Caín asintió con dificultad. Quería salir corriendo, pero él agarró mi muñeca con tanta fuerza que me quedé petrificada.
—Usé ese poder que el Maestro Rojo me dio para convertir a mi hermana. Creí que esta nueva vida, aunque oscura y llena de muerte, sería una solución para ella. Y lo fue, durante un tiempo... —Su mirada se ensombreció, igual que una bestia cuando pedía su sacrificio—. Sus heridas sanaron, y volvió a ser hermosa. Su belleza creció del mismo modo que su crueldad. Claudine se volvió sanguinaria, y mataba a cualquiera sin piedad para saciar su sed incontrolable. El Maestro Rojo dijo que nuestra naturaleza exigía olvidar lo que fuimos. Desde que Claudine se marchó para matar, yo decidí olvidar que una vez fui Agobart, ese humano que entregó su vida para salvar a su familia. Fracasé en ese intento hasta el punto de sentenciar y acabar con la bondad que había en mi propia hermana, como una vez hizo Caín...
—Estás diciendo que el Maestro Rojo te convirtió... —No quería creer lo siguiente que iba a pronunciar—. En un vampiro...
—El Maestro Rojo decía que solo bastaba con una copa durante cada noche para que nuestra especie sobreviviera por los siglos de los siglos. No siempre es necesario el asesinato para nuestra existencia. La vida eterna no implica actos tan terribles. A veces, una simple herida para obtener la sangre de un humano es suficiente...
Mi sangre corría por mis arterias a la velocidad de un tren. Palpitaba en el interior de mi piel para marcar un objetivo a un depredador como Caín. Dejaría de ser su visitante para convertirme en su víctima.
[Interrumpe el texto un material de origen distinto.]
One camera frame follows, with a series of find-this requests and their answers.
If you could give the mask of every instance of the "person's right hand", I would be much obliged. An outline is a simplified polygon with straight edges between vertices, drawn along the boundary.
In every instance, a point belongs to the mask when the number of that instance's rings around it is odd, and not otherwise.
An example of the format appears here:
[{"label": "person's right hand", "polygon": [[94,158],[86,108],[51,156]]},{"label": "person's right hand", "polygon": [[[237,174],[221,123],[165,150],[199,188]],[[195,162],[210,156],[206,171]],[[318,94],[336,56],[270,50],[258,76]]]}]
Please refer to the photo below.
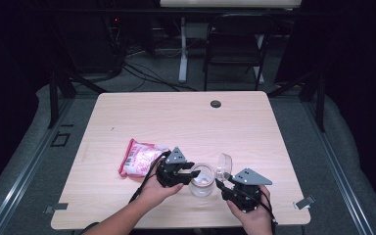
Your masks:
[{"label": "person's right hand", "polygon": [[[267,188],[264,187],[264,185],[260,185],[259,188],[261,192],[263,192],[270,200],[270,192],[267,190]],[[261,196],[261,202],[264,203],[267,207],[269,206],[269,203],[264,196]],[[243,228],[248,235],[273,234],[271,231],[270,214],[264,207],[258,206],[258,208],[254,211],[243,212],[240,211],[237,206],[231,201],[227,201],[227,205],[234,216],[236,216],[243,224]]]}]

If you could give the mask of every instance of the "wooden tabletop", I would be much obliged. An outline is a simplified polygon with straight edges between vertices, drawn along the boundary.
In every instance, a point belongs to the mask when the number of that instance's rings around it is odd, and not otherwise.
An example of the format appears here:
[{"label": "wooden tabletop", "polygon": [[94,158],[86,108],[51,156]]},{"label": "wooden tabletop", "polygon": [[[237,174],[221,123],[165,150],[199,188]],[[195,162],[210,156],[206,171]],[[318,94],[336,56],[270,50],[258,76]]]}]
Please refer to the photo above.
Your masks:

—¿Me has traído aquí para llenar una copa con mi sangre? ¿O vas a colmar unas cuantas botellas para entregárselas a tu hermanita perdida? —discutí—. He sido tan ilusa cuando creí que descubriría algo sobre mi padre. ¡Has hecho que te crea solo para iniciar una travesía hacia mi final!
Caín se acercó a mí, despacio. Acunó sus manos frías y de extensas falanges sobre mis mejillas. Sentí una venenosa compasión por su parte. Parecía un león que intentaba calmar a un antílope antes de cazarlo, como si la salida más noble fuera rendirse porque no había una oportunidad para escapar.
—Josephine, tu padre era el Maestro Rojo.